Task goal:
Exact reproduction of the listing is required. Pictures are not reproduced.

[[ Data section open ]]

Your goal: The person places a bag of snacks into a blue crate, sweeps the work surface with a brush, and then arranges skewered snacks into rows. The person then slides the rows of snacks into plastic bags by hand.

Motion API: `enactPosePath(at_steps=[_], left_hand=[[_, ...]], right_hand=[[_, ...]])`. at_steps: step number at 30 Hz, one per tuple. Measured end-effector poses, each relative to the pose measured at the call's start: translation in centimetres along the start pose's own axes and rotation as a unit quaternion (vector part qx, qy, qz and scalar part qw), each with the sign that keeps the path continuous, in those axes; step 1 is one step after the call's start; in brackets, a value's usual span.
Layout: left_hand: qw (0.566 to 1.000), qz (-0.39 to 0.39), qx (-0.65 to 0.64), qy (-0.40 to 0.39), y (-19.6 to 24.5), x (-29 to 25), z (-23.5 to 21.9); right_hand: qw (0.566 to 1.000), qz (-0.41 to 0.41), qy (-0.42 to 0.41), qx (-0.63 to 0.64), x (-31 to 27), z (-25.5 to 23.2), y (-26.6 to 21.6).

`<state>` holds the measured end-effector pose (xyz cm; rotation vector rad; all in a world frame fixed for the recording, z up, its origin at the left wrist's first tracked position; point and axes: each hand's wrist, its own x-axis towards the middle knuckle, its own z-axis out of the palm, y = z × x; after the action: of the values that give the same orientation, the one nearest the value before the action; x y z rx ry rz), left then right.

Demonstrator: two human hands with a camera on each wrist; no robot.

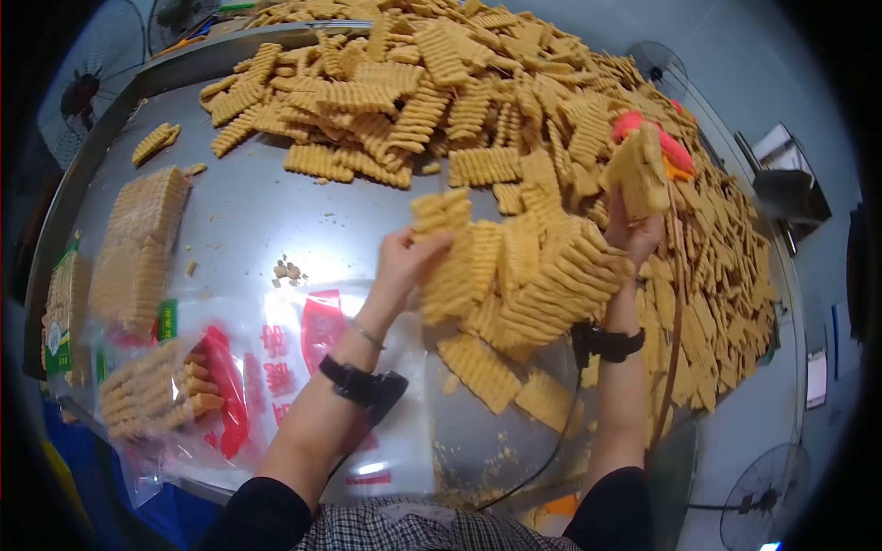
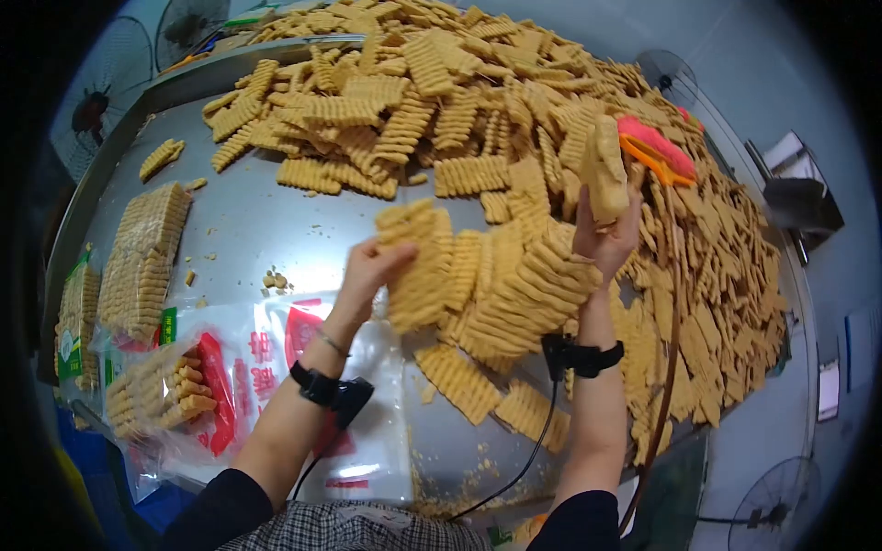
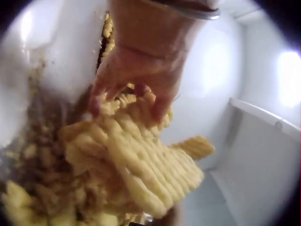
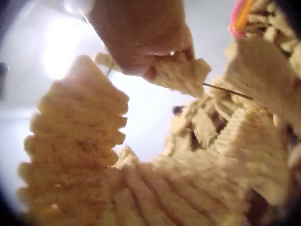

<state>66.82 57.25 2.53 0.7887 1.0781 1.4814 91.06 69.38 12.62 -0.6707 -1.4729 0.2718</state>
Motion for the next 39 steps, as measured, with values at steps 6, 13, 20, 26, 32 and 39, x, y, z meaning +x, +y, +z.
enactPosePath(at_steps=[6,13,20,26,32,39], left_hand=[[0.994,0.04,-0.097,0.005,2.9,-9.7,1.2],[0.992,0.066,0.103,-0.011,2.5,-17.8,-1.2],[0.977,0.165,0.051,0.127,4.3,-23.3,-5.1],[0.986,0.067,-0.078,0.128,4.1,-24.4,-6.7],[0.858,0.146,0.489,-0.051,3.3,-23.2,-3.1],[0.607,0.223,0.696,-0.313,-3.5,-25.0,-3.1]], right_hand=[[0.856,-0.262,-0.102,-0.433,-0.1,-6.6,-5.8],[0.871,-0.236,-0.049,-0.429,1.8,-11.4,-6.8],[0.928,0.246,-0.243,-0.139,-5.6,-15.6,-16.0],[0.757,0.503,-0.377,0.176,-15.4,-17.1,-20.1],[0.78,0.152,-0.553,-0.249,-23.7,-14.0,-23.2],[0.849,0.1,-0.447,-0.263,-31.8,-11.8,-19.8]])
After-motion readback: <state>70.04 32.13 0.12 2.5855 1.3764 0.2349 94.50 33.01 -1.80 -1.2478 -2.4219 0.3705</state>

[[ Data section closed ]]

Result:
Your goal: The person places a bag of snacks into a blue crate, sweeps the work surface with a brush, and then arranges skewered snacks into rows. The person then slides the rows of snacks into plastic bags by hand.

Motion API: `enactPosePath(at_steps=[_], left_hand=[[_, ...]], right_hand=[[_, ...]])`. at_steps: step number at 30 Hz, one per tuple. Measured end-effector poses, each relative to the pose measured at the call's start: translation in centimetres along the start pose's own axes and rotation as a unit quaternion (vector part qx, qy, qz and scalar part qw), each with the sign that keeps the path continuous, in those axes; step 1 is one step after the call's start; in brackets, a value's usual span.
Layout: left_hand: qw (0.566 to 1.000), qz (-0.39 to 0.39), qx (-0.65 to 0.64), qy (-0.40 to 0.39), y (-19.6 to 24.5), x (-29 to 25), z (-23.5 to 21.9); right_hand: qw (0.566 to 1.000), qz (-0.41 to 0.41), qy (-0.42 to 0.41), qx (-0.63 to 0.64), x (-31 to 27), z (-25.5 to 23.2), y (-26.6 to 21.6).

`<state>` holds the measured end-effector pose (xyz cm; rotation vector rad; all in a world frame fixed for the recording, z up, its origin at the left wrist's first tracked position; point and axes: each hand's wrist, its own x-axis towards the middle knuckle, its own z-axis out of the palm, y = z × x; after the action: of the values that give the same orientation, the one nearest the value before the action; x y z rx ry rz), left then right.

Demonstrator: two human hands with a camera on each wrist; no robot.


<state>66.82 57.25 2.53 0.7887 1.0781 1.4814 91.06 69.38 12.62 -0.6707 -1.4729 0.2718</state>
Motion for the next 39 steps, as measured, with values at steps 6, 13, 20, 26, 32 and 39, x, y, z meaning +x, +y, +z.
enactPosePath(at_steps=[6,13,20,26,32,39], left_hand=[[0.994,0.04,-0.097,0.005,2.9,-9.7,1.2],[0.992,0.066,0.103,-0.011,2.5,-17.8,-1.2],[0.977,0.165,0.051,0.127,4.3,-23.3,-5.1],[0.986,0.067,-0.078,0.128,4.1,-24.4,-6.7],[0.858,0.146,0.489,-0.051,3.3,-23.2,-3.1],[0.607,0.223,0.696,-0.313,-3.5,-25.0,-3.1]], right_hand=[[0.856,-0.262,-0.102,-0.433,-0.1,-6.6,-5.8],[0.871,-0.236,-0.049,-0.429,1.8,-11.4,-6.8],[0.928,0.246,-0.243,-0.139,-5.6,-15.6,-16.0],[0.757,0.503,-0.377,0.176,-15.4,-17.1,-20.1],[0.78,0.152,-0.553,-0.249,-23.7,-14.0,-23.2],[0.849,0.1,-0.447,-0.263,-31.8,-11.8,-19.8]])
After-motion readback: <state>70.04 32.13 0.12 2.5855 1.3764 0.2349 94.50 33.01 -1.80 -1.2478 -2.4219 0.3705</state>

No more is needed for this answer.